All manufacturers, however, stand to benefit from clearer policies on developing and regulating "biosimilars" and "biobetters." That task now falls to FDA, which will issue guidance on what analytical assays and studies will be needed to document FOB safety, purity, and potency, and what criteria could support product interchangeability, a critical issue for marketing and reimbursement. Sponsors will pay FDA user fees; there's a process for innovators to challenge patent infringements; and Medicare Part B will pay for biosimilars at ASP (average sales price) plus 6%—an amount considered high enough to encourage physician prescribing of less costly FOBs.

BIO also championed a relatively minor provision in the legislation that provides tax credits to small biotech companies (less than 250 employees) to cover a portion of R&D expenditures. The bill establishes a two-year program that offers up to $1 billion in total tax credits to cover expenses related to research on certain critical therapies.

Another plus for pharma companies is language clarifying the scope and purpose of comparative effectiveness research (CER) sponsored by a new nongovernment Patient-Centered Outcomes Research Institute.
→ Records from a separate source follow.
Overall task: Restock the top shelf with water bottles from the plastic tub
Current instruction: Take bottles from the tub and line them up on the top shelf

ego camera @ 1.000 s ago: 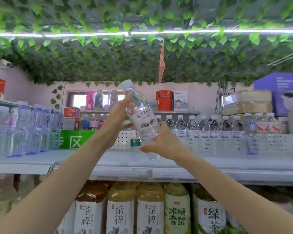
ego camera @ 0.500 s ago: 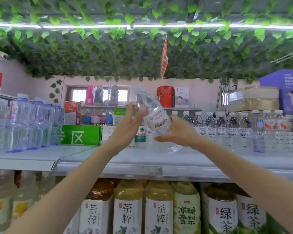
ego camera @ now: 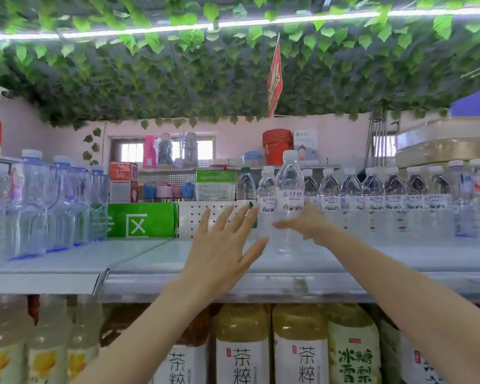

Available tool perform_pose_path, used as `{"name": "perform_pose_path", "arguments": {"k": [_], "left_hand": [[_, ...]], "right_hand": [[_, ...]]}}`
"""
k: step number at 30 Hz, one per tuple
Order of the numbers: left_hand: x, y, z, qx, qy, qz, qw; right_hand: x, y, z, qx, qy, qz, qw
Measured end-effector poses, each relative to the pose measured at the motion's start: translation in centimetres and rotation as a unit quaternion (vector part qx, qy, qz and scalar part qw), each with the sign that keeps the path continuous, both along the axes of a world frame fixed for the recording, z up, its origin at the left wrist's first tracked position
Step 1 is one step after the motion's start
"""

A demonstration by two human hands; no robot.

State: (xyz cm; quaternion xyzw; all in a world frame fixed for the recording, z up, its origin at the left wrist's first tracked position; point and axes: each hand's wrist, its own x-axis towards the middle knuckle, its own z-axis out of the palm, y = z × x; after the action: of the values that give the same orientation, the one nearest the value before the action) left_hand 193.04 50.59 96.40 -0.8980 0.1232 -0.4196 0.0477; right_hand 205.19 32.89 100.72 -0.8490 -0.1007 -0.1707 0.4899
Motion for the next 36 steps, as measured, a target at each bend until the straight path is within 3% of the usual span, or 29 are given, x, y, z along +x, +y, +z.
{"name": "perform_pose_path", "arguments": {"k": [5,11,22,36], "left_hand": [[1.4,1.3,-0.3,-0.018,-0.010,-0.018,1.000],[2.3,2.3,-0.8,-0.061,-0.014,-0.034,0.997],[2.3,1.5,-0.7,-0.017,-0.021,-0.036,0.999],[3.1,1.9,-1.5,-0.038,-0.013,-0.035,0.999]], "right_hand": [[2.9,2.7,-0.2,0.019,0.035,-0.005,0.999],[5.0,3.8,-0.3,-0.045,0.024,-0.035,0.998],[5.7,3.0,-1.4,-0.074,-0.033,-0.012,0.997],[6.3,3.9,-1.7,-0.175,-0.060,-0.043,0.982]]}}
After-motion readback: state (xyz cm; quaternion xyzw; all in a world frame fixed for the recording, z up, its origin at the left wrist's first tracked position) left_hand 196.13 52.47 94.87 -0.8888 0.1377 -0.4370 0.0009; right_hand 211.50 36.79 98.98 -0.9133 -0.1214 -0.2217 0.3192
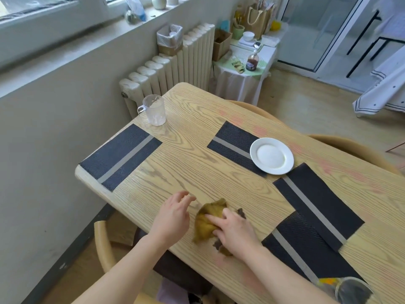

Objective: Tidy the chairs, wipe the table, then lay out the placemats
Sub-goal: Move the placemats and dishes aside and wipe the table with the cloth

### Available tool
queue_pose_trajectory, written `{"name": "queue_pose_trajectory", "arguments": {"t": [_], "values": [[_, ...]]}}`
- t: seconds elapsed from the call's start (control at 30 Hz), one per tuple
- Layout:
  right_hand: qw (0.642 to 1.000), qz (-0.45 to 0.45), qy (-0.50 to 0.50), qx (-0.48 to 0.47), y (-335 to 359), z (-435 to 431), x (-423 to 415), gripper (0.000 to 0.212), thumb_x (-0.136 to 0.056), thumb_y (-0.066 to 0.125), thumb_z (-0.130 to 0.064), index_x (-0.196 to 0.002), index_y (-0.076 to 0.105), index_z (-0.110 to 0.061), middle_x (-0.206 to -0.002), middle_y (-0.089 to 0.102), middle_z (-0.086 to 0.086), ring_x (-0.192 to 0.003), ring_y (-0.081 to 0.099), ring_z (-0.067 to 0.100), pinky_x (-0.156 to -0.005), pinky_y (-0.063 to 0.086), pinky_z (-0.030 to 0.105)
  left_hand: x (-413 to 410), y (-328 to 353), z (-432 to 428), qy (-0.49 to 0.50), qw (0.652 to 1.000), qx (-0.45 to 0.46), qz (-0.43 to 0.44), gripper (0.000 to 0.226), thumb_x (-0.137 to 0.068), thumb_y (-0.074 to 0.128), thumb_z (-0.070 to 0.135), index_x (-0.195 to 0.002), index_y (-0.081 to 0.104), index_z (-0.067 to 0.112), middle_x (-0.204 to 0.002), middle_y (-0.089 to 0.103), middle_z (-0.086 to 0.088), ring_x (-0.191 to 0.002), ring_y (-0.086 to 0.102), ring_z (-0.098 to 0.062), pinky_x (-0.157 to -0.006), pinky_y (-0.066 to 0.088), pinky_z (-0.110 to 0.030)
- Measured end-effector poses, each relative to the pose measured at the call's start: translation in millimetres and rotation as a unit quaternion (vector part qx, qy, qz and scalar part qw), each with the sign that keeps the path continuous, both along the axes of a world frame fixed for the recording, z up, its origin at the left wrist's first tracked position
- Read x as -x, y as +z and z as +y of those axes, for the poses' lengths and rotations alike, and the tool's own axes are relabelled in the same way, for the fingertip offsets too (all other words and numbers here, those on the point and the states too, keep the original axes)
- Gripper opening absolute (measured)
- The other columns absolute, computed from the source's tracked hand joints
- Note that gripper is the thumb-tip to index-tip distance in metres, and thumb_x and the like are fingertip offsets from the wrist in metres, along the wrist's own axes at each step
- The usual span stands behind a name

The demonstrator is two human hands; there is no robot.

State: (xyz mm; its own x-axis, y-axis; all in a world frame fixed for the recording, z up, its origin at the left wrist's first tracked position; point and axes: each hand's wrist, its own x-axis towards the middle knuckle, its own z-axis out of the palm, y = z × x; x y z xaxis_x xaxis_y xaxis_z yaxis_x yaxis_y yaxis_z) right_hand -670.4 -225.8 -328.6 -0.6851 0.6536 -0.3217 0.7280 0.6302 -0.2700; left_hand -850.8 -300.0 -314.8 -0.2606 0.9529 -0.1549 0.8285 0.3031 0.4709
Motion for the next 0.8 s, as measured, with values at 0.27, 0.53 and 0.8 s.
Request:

The legislation puts limits on the use of CER to determine coverage or reimbursement decisions by Medicare and other government health programs.
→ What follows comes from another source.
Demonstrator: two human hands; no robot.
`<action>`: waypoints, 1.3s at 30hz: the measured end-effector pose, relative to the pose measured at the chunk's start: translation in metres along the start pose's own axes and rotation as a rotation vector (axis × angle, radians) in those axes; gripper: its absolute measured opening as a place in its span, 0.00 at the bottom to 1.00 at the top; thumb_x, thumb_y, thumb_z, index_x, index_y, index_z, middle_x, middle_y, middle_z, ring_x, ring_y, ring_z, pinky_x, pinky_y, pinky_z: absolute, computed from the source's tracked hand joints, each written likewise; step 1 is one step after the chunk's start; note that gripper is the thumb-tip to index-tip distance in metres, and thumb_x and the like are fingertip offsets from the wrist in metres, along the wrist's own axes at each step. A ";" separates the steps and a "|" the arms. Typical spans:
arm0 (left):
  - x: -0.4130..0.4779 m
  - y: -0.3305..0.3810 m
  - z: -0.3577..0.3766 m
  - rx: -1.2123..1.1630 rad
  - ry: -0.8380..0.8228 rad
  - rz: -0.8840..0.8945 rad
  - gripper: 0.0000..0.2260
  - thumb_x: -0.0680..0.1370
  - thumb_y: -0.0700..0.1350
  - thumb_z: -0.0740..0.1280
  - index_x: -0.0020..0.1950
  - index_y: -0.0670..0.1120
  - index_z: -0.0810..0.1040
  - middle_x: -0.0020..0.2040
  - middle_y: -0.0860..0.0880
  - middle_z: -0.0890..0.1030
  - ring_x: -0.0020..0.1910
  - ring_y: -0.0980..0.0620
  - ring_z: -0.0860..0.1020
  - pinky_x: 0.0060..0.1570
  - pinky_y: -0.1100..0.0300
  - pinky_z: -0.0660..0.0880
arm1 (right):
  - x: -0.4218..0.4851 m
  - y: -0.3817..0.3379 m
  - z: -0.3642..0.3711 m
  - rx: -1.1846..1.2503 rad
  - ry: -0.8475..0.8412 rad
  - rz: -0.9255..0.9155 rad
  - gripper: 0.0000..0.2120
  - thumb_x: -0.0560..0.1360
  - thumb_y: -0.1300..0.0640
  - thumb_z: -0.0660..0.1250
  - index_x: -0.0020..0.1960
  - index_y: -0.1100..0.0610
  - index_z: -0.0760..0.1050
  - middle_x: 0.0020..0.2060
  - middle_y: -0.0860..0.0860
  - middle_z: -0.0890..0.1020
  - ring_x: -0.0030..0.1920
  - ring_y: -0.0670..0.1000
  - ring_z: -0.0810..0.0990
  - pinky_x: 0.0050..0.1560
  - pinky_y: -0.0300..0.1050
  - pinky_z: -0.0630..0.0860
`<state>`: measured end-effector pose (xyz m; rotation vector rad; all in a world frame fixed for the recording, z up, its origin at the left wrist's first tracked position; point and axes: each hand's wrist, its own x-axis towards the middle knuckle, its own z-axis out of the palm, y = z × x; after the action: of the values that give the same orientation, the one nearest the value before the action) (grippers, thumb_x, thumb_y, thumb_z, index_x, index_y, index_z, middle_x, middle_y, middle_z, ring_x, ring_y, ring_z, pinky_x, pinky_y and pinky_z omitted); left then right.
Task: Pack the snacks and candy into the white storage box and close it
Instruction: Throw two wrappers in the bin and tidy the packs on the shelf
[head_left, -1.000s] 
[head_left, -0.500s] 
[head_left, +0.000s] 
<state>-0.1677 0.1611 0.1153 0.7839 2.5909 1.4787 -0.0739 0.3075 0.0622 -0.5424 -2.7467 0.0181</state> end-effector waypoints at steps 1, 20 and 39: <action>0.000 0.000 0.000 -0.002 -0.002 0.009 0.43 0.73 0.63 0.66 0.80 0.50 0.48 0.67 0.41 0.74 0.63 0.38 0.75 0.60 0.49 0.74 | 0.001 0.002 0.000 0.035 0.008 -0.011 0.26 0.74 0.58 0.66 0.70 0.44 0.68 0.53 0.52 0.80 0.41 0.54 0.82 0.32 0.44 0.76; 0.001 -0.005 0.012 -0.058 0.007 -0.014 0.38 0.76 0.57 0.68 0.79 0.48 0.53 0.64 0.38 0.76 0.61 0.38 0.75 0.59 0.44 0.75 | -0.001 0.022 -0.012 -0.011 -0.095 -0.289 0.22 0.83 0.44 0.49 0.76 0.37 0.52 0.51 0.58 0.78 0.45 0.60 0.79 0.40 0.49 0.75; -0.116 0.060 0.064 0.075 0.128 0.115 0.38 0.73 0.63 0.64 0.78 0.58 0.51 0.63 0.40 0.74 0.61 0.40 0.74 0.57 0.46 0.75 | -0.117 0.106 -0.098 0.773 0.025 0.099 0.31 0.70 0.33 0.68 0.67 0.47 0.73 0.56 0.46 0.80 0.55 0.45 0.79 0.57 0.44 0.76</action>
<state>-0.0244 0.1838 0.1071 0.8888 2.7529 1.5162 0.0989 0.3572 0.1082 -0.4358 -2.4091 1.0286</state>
And quality-adjusted life years (QALY) cannot provide a threshold for establishing cost-effectiveness, a policy that distinguishes this program from the UK's National Institute for Health and Clinical Excellence (NICE). Comparative research has to recognize differences in patient populations, and all results have to be made public. Funding for the new entity starts small but increases to $150 million in 2012 and subsequent years by tapping into the Medicare trust fund and by collecting fees from insurance companies.

The Institute will form a governing board this September that includes representatives from pharma and other medical product makers.

Transparency & oversight

At the same time, there are a number of challenges for pharma companies in the legislation. New "Sunshine" provisions require national disclosure of payments and reimbursement by pharma marketers to physicians, beginning in 2013. Looming on the horizon is a new Independent Medicare Advisory Board, formed to propose ways to slow the growth in Medicare spending. Industry is concerned that the panel could institute sweeping changes affecting Part D reimbursement without legislative review. The Board won't be up and running until 2014, which provides time for industry to press for modifications.

Policymakers may not kill the Board, though, as they are anxious to gain any and all savings for the health care system. The new law does very little to "bend the cost curve" on health care spending. Instead it pays for expanded coverage and other reforms through cuts in Medicare provider fees, which Congress often rescinds, and by imposing additional taxes on high-income consumers and health care companies.

A logistical problem for manufacturers is that the higher rebates and discounts go into effect right away, while most of the features that expand coverage will not kick in until 2014. It will take some time before anyone can determine if reform boosts drug revenues enough to offset industry's added costs.